The serendipity of Ordinary Time

I miss landlines.



Certainly, I like the convenience of being able to reach friends and family quickly and appreciate being able to receive phone calls away from home or office. Truly, I am grateful for the connectedness easily taken for granted when a pocket-sized phone has become a constant companion.



Yet, what I miss about the landline is the opportunity it gave me -- and all of us -- to speak to those we were not intending to call. Growing up, when anyone called our family home on the rotary phone mounted to the wall in our kitchen, I was likely to be the one who answered the phone. My enthusiasm for the telephone started young!



Some of the phone calls were for me, and I chatted with my friends at the kitchen table with all the lack of privacy and easy access to fresh baked cookies that entailed.


Most of the calls, though, were not for me. Yet, when I answered these calls, I met and got to know so many others with whom I otherwise would not have spoken. When my dad's clients called for him and I took their messages, I learned a little bit about my dad as a businessman. When friends called for my brother or sister, I spoke with many I previously knew only by name and, perhaps, never would have known except for the times that they called our shared telephone. When relatives called for my parents and got me on the line instead, we had conversations that I remember to this day.
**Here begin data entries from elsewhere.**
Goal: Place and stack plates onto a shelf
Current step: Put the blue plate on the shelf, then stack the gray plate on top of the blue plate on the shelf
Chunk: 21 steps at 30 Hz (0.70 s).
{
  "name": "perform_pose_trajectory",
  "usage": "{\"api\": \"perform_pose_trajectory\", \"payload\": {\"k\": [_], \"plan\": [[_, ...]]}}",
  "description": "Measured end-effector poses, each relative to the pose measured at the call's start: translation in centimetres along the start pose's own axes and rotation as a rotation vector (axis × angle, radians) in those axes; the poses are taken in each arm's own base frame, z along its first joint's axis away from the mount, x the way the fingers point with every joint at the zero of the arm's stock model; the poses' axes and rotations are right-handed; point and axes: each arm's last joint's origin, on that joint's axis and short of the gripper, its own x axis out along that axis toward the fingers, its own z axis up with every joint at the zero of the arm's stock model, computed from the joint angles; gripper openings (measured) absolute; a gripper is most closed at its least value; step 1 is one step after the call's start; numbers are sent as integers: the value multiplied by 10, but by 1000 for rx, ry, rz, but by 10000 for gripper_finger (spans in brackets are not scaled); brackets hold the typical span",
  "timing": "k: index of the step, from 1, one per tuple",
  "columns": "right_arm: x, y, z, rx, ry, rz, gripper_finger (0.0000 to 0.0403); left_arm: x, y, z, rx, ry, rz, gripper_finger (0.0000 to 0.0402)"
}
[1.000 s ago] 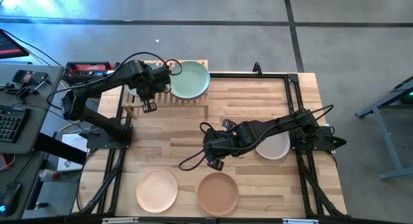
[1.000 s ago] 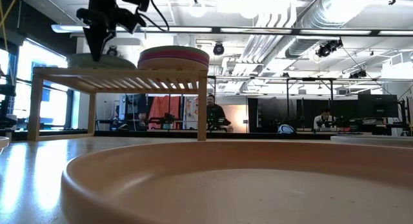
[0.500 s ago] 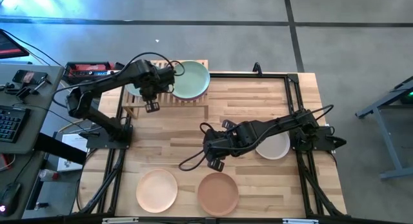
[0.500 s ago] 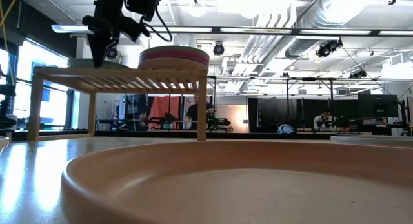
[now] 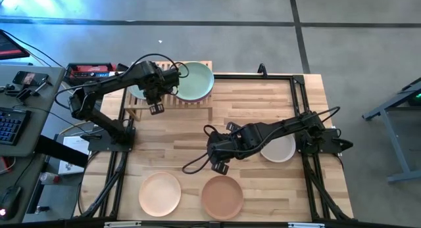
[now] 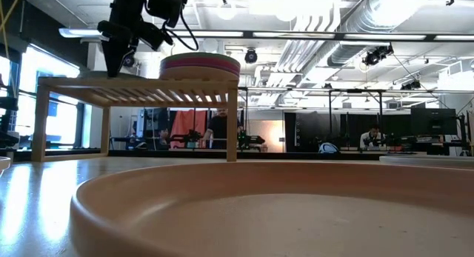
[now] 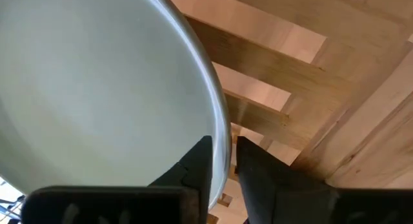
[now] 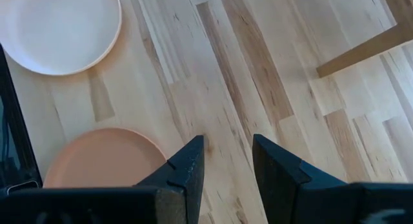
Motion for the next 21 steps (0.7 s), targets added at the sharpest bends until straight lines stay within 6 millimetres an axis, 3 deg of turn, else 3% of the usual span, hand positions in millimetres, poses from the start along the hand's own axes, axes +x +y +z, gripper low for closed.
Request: {"api": "perform_pose_trajectory", "payload": {"k": [5,16,21], "plan": [[0,0,0,-17,0,0,107,-1,0,-1,-67,-3,0,81],[0,-1,-2,31,29,-3,107,-21,4,-20,-149,-105,1,76],[-1,-9,-13,35,139,-90,107,-30,0,-33,-207,-161,-168,76]]}}
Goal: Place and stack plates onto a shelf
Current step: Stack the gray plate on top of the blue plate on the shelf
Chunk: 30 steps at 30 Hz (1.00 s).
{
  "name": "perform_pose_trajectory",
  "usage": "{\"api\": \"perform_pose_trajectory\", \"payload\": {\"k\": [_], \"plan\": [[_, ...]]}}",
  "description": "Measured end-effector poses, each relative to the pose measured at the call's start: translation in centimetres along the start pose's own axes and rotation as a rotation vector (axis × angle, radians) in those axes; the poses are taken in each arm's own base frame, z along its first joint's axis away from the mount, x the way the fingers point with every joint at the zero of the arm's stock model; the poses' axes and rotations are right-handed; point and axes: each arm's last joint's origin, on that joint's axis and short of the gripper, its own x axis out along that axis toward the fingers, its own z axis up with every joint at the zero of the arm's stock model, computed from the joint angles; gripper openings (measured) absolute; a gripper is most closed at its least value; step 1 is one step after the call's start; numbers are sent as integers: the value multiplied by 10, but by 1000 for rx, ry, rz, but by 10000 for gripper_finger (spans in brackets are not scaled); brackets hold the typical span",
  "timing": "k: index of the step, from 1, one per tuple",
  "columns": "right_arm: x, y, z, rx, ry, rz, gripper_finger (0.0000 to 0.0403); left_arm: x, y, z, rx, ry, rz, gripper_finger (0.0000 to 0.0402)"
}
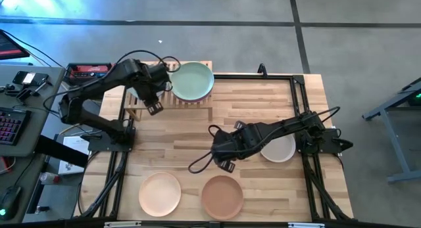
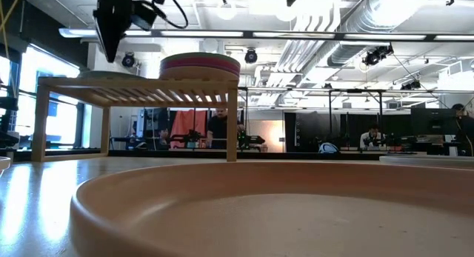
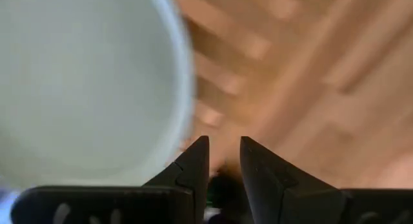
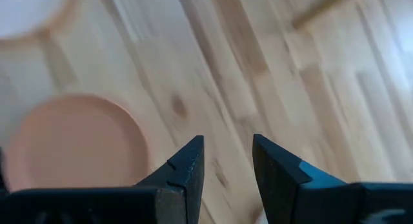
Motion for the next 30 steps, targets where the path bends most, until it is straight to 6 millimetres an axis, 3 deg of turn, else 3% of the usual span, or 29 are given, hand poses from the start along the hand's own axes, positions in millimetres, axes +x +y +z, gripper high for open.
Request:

Memories of those conversations are treasured more now as older generations of my family pass from this life. When my mother's friends were seeking her, I spoke with them in conversations that grew longer as I grew older. With time, I came to count her friends as my own.



Likewise, when I called my friends at their homes, I was just as likely to reach their parents, siblings, or grandparents as I was to reach them. In doing so, I again met others that I otherwise would never have known.



Certainly, this was not always efficient or convenient. My father's clients who took the time to call him at home likely had something important to discuss. They may not have appreciated chatting with an 11-year-old. Friends who wanted to speak with my parents or siblings may have had limited time. As a teenager calling my own friends, I might have thought that extended chats with parents who answered their phones were merely inconvenient speed bumps on the way to the conversations I really wanted to have.



Now, though, I miss those unplanned conversations. When I call someone on a cellphone today, I am fairly certain I will reach the person I intend to call -- or his or her voicemail. I no longer expect that person's spouse, children, or parents to answer the phone. There is some loss in that.



I wonder, sometimes, how many friendships were made, how many romances began, and how many cherished relationships were born through what seemed to be accidental encounters but were, in fact, true blessings. I wonder, sometimes, what we are missing as we seek greater efficiency. We can now more easily reach only those we wish to speak to without the blessed messiness of conversations with those who might otherwise remain strangers.



I appreciate order, predictability and, yes, control of those things I can manage. Yet even I wonder what we surrender when we lose those unsought opportunities to engage with those who are not in our direct paths. The loss of the landline is but one small example of the ways in which, perhaps, we may miss some of the opportunities God gives us to expand the circle of those whose lives could and should intertwine with ours. There are other examples too -- perhaps examples that may be more obvious to those younger than I who did not grow up with the joys and frustrations of a family landline.



Technology has, does, and always will bring changes to our lives -- both good and bad. But, in the lowly landline is a reminder that there are blessings to be found in preserving the unexpected serendipity of ordinary time.



- Lucia A. Silecchia is Professor of Law and Associate Dean for Faculty Research at the Catholic University of America's Columbus School of Law.